**WORK ITEM:** Every line that holds the word "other" needs to be copied from the data below.
--- DATA EXCERPT Enclosed Below ---
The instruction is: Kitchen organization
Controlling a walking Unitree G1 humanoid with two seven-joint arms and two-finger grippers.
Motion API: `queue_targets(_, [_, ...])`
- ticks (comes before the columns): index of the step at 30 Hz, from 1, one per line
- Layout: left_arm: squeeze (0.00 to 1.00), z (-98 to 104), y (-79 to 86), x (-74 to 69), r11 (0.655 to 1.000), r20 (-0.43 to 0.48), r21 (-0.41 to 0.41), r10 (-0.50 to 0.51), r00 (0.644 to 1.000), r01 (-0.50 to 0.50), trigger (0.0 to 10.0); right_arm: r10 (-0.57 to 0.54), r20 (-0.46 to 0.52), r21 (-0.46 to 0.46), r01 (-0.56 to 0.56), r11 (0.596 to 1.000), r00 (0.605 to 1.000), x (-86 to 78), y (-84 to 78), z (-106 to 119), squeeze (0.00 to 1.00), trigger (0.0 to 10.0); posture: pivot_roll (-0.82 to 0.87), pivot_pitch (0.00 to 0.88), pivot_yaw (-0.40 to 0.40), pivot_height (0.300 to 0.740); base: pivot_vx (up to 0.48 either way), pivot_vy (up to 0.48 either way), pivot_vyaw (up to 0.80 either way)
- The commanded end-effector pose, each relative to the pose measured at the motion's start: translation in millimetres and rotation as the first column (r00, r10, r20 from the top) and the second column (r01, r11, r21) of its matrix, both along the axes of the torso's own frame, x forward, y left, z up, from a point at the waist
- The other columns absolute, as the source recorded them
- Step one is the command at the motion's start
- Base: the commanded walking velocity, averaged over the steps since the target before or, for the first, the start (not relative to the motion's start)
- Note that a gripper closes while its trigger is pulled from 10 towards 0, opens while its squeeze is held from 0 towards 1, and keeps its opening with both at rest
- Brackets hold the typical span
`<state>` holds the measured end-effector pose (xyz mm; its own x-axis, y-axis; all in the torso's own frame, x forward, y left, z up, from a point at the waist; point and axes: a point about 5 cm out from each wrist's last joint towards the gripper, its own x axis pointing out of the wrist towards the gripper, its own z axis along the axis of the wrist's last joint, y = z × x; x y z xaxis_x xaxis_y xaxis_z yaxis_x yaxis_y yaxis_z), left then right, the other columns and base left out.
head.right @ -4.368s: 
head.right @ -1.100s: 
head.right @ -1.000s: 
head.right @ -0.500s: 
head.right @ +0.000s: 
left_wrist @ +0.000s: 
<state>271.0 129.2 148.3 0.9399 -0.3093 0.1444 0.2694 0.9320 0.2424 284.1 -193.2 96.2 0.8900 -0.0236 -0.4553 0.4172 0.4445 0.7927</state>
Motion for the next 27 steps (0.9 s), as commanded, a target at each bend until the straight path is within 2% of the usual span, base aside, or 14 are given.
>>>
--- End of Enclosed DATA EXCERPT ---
**OUTPUT BELOW:**
- The other columns absolute, as the source recorded them
`<state>` holds the measured end-effector pose (xyz mm; its own x-axis, y-axis; all in the torso's own frame, x forward, y left, z up, from a point at the waist; point and axes: a point about 5 cm out from each wrist's last joint towards the gripper, its own x axis pointing out of the wrist towards the gripper, its own z axis along the axis of the wrist's last joint, y = z × x; x y z xaxis_x xaxis_y xaxis_z yaxis_x yaxis_y yaxis_z), left then right, the other columns and base left out.

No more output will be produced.